* **Aim of the exercise**
Repeat, exactly and with no pictures, the lines that run from the beginning of the entries through the line containing "blanket that you mark?".
________________
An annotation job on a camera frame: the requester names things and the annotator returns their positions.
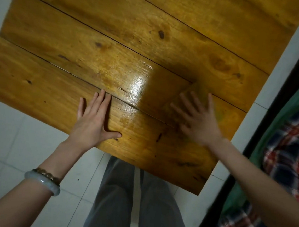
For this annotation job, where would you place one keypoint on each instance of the person's right hand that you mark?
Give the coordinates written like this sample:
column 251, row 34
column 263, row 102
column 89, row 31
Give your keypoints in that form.
column 202, row 126

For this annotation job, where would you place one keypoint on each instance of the person's left hand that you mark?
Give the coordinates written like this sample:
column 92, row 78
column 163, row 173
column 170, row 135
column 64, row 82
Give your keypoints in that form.
column 91, row 130

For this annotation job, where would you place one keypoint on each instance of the yellow cloth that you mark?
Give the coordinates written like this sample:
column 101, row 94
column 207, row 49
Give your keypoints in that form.
column 200, row 91

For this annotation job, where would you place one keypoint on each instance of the person's left forearm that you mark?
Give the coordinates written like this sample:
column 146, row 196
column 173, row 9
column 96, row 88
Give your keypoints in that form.
column 29, row 193

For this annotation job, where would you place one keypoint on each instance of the person's right forearm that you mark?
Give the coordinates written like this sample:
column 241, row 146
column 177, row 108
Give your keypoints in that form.
column 262, row 188

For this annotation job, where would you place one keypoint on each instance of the person's grey trousers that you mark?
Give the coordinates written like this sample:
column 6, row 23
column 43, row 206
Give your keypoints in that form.
column 114, row 205

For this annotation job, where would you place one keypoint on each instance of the pale jade bangle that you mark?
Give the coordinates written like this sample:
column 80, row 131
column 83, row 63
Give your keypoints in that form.
column 43, row 182

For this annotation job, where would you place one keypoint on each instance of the plaid blanket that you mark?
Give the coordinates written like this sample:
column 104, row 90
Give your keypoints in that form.
column 286, row 146

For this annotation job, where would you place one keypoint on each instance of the cream sofa with green cover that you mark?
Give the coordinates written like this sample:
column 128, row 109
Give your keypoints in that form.
column 291, row 84

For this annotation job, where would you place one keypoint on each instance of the wooden table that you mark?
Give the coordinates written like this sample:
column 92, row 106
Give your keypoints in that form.
column 145, row 39
________________
* **Result of the task**
An annotation job on a camera frame: the requester names things and the annotator returns their positions.
For this annotation job, where would you place one keypoint on each instance of the person's right hand that you mark?
Give the coordinates written like this sample:
column 251, row 34
column 263, row 102
column 89, row 31
Give your keypoints in that form.
column 202, row 126

For this annotation job, where would you place one keypoint on each instance of the person's left hand that you mark?
Give the coordinates written like this sample:
column 92, row 78
column 163, row 173
column 170, row 135
column 64, row 82
Give your keypoints in that form.
column 91, row 130

For this annotation job, where would you place one keypoint on each instance of the yellow cloth that you mark?
Give the coordinates written like this sample:
column 101, row 94
column 207, row 49
Give your keypoints in that form.
column 200, row 91

For this annotation job, where would you place one keypoint on each instance of the person's left forearm that you mark?
Give the coordinates written like this sample:
column 146, row 196
column 173, row 9
column 96, row 88
Give your keypoints in that form.
column 29, row 193

For this annotation job, where would you place one keypoint on each instance of the person's right forearm that you mark?
Give the coordinates written like this sample:
column 241, row 146
column 177, row 108
Give your keypoints in that form.
column 262, row 188

For this annotation job, where would you place one keypoint on each instance of the person's grey trousers that you mark?
Give the coordinates written like this sample:
column 6, row 23
column 43, row 206
Give your keypoints in that form.
column 114, row 205

For this annotation job, where would you place one keypoint on each instance of the pale jade bangle that you mark?
Give the coordinates written like this sample:
column 80, row 131
column 83, row 63
Give your keypoints in that form.
column 43, row 182

For this annotation job, where would you place one keypoint on each instance of the plaid blanket that you mark?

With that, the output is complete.